:: What is expected ::
Look through the data below and, wherever a line carries the word "picture", please copy that line.
Top of Data extract
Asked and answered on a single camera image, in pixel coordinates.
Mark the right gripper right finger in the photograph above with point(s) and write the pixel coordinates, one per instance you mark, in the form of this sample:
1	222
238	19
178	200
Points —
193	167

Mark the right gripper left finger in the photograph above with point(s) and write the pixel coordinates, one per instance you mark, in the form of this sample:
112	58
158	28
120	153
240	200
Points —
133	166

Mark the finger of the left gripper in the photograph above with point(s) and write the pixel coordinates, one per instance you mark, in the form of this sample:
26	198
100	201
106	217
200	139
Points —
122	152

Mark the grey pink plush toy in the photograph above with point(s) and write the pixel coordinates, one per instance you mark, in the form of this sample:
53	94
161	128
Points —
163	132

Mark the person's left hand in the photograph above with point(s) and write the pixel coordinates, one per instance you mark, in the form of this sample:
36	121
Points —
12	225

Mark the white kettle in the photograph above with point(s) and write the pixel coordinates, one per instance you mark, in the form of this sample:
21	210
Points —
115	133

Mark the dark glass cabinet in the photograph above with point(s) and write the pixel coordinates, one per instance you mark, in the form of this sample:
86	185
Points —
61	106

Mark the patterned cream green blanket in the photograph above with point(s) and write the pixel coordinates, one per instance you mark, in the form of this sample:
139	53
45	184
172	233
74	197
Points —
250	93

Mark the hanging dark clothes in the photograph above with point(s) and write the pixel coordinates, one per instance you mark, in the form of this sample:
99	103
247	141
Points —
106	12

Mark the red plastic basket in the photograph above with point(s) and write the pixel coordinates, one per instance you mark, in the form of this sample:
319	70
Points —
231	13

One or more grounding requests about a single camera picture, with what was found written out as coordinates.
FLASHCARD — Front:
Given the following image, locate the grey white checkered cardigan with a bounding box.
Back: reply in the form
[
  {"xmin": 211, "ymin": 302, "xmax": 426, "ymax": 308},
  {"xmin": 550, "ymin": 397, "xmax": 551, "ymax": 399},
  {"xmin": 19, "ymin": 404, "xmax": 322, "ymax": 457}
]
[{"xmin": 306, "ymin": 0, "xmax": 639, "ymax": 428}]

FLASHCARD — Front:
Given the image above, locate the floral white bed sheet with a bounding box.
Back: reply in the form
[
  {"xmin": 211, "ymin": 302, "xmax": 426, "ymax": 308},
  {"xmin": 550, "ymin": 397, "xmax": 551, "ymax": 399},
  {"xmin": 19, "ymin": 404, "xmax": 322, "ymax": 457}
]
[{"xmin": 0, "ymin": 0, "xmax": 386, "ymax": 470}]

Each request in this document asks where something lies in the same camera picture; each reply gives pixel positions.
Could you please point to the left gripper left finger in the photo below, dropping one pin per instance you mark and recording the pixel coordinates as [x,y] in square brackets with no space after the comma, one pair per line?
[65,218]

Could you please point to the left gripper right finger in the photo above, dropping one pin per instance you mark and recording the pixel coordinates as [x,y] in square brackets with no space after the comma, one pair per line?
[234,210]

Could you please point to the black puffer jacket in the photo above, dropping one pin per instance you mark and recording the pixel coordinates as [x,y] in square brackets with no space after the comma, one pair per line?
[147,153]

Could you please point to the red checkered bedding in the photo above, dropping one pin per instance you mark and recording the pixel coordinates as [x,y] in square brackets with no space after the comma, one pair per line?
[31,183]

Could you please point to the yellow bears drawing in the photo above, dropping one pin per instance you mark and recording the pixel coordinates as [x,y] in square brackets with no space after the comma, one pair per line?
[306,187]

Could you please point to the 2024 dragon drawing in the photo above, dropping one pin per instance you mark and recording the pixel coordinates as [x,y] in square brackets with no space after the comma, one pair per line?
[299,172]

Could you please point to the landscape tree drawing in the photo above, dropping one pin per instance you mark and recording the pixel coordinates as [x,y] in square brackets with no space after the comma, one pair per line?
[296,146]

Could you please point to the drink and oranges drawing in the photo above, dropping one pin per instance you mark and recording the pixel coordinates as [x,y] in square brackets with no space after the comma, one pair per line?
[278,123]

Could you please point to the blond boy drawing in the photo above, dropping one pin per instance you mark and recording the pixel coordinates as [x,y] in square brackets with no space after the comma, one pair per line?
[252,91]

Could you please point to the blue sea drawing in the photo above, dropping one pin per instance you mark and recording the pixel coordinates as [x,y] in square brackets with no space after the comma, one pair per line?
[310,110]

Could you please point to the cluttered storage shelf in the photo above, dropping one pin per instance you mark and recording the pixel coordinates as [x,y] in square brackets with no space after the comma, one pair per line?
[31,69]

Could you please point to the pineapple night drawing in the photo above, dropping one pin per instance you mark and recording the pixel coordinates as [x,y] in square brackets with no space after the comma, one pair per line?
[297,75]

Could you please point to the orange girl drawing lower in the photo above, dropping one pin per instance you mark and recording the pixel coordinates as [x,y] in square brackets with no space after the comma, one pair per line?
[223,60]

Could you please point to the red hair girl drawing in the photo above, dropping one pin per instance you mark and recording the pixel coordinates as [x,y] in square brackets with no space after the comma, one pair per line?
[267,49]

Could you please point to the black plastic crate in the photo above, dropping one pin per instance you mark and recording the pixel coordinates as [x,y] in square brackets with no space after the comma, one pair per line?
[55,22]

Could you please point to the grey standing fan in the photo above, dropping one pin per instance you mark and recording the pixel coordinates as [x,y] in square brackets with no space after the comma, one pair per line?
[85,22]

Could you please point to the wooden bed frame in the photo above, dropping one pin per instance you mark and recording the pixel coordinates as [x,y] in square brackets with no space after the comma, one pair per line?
Bottom of Data extract
:: Written response ::
One or more grounding requests about a single camera picture, with what was found written out as coordinates.
Each request in this document asks where something lies in the same camera picture; each reply gives pixel positions.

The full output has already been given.